_EXERCISE OBJECTIVE:_
Could you retype all of the data below exactly as given?

_DATA SHOWN:_

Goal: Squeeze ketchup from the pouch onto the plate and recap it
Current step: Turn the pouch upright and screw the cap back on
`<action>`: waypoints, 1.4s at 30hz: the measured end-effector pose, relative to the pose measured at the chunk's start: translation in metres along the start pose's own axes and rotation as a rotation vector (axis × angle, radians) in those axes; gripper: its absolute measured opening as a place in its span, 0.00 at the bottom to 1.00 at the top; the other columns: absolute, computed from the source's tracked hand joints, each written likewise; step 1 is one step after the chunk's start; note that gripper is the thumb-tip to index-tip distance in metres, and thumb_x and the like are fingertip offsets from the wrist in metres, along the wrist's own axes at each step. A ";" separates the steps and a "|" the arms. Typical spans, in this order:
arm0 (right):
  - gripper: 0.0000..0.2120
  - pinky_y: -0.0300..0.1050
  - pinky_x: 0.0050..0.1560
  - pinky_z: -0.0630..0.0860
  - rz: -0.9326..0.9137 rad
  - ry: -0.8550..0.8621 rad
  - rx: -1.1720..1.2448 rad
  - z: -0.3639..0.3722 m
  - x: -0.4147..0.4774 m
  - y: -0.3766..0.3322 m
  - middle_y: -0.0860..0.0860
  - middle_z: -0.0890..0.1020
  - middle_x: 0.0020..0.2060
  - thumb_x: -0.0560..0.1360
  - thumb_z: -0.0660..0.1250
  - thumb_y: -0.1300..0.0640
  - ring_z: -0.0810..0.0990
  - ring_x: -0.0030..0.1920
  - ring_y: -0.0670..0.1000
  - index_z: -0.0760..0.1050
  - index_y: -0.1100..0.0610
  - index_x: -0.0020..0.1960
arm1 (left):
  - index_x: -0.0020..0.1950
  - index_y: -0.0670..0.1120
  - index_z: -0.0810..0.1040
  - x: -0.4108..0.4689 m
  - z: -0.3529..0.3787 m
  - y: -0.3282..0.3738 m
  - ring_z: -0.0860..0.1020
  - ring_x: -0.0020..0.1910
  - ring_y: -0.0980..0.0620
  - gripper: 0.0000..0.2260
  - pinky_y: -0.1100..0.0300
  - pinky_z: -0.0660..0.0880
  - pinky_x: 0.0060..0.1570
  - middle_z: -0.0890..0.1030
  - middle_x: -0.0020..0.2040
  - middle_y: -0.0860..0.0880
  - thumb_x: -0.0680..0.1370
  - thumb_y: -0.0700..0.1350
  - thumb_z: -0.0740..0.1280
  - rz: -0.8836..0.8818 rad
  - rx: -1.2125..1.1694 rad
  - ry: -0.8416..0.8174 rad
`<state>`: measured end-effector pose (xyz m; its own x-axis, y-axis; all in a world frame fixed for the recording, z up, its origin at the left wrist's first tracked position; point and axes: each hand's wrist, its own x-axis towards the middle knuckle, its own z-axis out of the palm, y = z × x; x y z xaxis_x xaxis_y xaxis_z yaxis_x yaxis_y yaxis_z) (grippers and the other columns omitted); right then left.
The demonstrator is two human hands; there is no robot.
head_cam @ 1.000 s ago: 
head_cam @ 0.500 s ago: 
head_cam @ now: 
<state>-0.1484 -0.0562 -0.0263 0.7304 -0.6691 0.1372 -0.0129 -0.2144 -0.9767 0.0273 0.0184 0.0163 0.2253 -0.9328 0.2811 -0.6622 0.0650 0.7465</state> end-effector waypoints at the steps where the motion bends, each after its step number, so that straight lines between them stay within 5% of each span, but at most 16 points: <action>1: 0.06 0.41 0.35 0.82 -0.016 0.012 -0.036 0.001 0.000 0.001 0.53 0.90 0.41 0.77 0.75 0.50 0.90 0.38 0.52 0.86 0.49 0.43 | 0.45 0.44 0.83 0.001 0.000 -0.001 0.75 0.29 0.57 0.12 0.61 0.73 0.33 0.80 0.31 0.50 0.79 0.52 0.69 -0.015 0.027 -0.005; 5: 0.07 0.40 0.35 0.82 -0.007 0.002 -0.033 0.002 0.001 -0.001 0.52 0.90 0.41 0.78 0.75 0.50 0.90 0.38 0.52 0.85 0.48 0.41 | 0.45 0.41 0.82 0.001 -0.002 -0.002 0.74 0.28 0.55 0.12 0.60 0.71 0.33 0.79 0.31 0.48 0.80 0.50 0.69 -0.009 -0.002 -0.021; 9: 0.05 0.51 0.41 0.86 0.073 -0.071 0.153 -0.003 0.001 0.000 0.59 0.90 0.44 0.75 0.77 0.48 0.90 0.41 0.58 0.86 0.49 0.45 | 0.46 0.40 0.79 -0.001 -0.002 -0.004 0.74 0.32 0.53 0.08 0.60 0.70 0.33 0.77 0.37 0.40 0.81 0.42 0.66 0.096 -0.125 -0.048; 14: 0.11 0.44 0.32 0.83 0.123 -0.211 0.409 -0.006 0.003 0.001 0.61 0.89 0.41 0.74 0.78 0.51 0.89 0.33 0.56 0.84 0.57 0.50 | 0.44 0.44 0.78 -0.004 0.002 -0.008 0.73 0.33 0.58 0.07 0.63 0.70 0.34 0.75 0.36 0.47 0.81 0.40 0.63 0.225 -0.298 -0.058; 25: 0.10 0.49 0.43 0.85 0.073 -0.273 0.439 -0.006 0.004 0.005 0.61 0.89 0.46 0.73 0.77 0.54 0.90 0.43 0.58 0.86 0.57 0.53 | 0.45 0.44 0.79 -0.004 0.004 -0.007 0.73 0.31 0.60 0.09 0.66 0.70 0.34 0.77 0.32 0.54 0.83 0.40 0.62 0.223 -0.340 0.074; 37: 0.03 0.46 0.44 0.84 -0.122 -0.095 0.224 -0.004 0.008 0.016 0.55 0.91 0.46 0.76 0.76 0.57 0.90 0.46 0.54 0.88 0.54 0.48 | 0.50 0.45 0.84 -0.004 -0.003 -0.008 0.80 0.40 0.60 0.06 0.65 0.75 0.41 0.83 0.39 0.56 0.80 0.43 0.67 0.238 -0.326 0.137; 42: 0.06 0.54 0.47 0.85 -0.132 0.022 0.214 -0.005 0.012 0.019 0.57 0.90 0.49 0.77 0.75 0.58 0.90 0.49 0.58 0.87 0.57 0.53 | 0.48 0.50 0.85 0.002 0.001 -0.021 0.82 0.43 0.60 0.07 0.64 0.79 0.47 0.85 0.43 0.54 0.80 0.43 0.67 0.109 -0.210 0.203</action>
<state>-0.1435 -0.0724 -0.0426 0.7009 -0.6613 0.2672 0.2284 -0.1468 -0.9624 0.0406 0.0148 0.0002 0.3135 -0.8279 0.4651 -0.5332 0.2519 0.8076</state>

_TASK ANSWER:_
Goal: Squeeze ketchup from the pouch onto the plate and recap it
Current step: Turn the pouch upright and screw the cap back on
`<action>`: waypoints, 1.4s at 30hz: the measured end-effector pose, relative to the pose measured at the chunk's start: translation in metres along the start pose's own axes and rotation as a rotation vector (axis × angle, radians) in those axes; gripper: its absolute measured opening as a place in its span, 0.00 at the bottom to 1.00 at the top; the other columns: absolute, computed from the source's tracked hand joints, each written likewise; step 1 is one step after the chunk's start; note that gripper is the thumb-tip to index-tip distance in metres, and thumb_x and the like are fingertip offsets from the wrist in metres, along the wrist's own axes at each step. A ";" separates the steps and a "|" the arms. Typical spans, in this order:
arm0 (right):
  - gripper: 0.0000..0.2120
  - pinky_y: -0.0300..0.1050
  - pinky_x: 0.0050..0.1560
  - pinky_z: -0.0630..0.0860
  - rz: -0.9326..0.9137 rad
  - ry: -0.8550..0.8621 rad
  - rx: -1.1720..1.2448 rad
  - z: -0.3639..0.3722 m
  - x: -0.4147..0.4774 m
  - y: -0.3766..0.3322 m
  - middle_y: -0.0860..0.0860
  - middle_z: -0.0890..0.1020
  - middle_x: 0.0020..0.2060
  - thumb_x: -0.0560..0.1360
  - thumb_z: -0.0660..0.1250
  - thumb_y: -0.1300..0.0640
  - ring_z: -0.0810..0.0990
  - ring_x: -0.0030..0.1920
  - ring_y: -0.0670..0.1000
  - index_z: -0.0760..0.1050
  - index_y: -0.1100..0.0610
  - index_x: -0.0020..0.1960
arm1 (left):
  - index_x: -0.0020..0.1950
  - index_y: -0.0670..0.1120
  - index_z: -0.0810..0.1040
  - x: -0.4108..0.4689 m
  - z: -0.3529..0.3787 m
  - y: -0.3282..0.3738 m
  - ring_z: -0.0860..0.1020
  - ring_x: -0.0020..0.1910
  - ring_y: -0.0980..0.0620
  - gripper: 0.0000..0.2260
  - pinky_y: -0.1100..0.0300
  - pinky_z: -0.0660..0.0880
  - pinky_x: 0.0060..0.1570
  - middle_z: -0.0890..0.1030
  - middle_x: -0.0020..0.2040
  - middle_y: -0.0860..0.0880
  - thumb_x: -0.0680..0.1370
  - thumb_y: -0.0700..0.1350
  - thumb_z: -0.0740..0.1280
  - rz: -0.8836..0.8818 rad
  - rx: -1.2125..1.1694 rad
  - ry: -0.8416..0.8174 rad
`<state>`: measured end-effector pose (xyz m; its own x-axis, y-axis; all in a world frame fixed for the recording, z up, its origin at the left wrist's first tracked position; point and axes: each hand's wrist, its own x-axis towards the middle knuckle, its own z-axis out of the palm, y = z × x; x y z xaxis_x xaxis_y xaxis_z yaxis_x yaxis_y yaxis_z) (grippers and the other columns omitted); right then left.
The demonstrator is two human hands; there is no robot.
head_cam @ 1.000 s ago: 
head_cam @ 0.500 s ago: 
head_cam @ now: 
<state>-0.1484 -0.0562 -0.0263 0.7304 -0.6691 0.1372 -0.0129 -0.2144 -0.9767 0.0273 0.0184 0.0163 0.2253 -0.9328 0.2811 -0.6622 0.0650 0.7465</state> end-effector waypoints at the steps where the motion bends, each after its step number, so that straight lines between them stay within 5% of each span, but at most 16 points: <action>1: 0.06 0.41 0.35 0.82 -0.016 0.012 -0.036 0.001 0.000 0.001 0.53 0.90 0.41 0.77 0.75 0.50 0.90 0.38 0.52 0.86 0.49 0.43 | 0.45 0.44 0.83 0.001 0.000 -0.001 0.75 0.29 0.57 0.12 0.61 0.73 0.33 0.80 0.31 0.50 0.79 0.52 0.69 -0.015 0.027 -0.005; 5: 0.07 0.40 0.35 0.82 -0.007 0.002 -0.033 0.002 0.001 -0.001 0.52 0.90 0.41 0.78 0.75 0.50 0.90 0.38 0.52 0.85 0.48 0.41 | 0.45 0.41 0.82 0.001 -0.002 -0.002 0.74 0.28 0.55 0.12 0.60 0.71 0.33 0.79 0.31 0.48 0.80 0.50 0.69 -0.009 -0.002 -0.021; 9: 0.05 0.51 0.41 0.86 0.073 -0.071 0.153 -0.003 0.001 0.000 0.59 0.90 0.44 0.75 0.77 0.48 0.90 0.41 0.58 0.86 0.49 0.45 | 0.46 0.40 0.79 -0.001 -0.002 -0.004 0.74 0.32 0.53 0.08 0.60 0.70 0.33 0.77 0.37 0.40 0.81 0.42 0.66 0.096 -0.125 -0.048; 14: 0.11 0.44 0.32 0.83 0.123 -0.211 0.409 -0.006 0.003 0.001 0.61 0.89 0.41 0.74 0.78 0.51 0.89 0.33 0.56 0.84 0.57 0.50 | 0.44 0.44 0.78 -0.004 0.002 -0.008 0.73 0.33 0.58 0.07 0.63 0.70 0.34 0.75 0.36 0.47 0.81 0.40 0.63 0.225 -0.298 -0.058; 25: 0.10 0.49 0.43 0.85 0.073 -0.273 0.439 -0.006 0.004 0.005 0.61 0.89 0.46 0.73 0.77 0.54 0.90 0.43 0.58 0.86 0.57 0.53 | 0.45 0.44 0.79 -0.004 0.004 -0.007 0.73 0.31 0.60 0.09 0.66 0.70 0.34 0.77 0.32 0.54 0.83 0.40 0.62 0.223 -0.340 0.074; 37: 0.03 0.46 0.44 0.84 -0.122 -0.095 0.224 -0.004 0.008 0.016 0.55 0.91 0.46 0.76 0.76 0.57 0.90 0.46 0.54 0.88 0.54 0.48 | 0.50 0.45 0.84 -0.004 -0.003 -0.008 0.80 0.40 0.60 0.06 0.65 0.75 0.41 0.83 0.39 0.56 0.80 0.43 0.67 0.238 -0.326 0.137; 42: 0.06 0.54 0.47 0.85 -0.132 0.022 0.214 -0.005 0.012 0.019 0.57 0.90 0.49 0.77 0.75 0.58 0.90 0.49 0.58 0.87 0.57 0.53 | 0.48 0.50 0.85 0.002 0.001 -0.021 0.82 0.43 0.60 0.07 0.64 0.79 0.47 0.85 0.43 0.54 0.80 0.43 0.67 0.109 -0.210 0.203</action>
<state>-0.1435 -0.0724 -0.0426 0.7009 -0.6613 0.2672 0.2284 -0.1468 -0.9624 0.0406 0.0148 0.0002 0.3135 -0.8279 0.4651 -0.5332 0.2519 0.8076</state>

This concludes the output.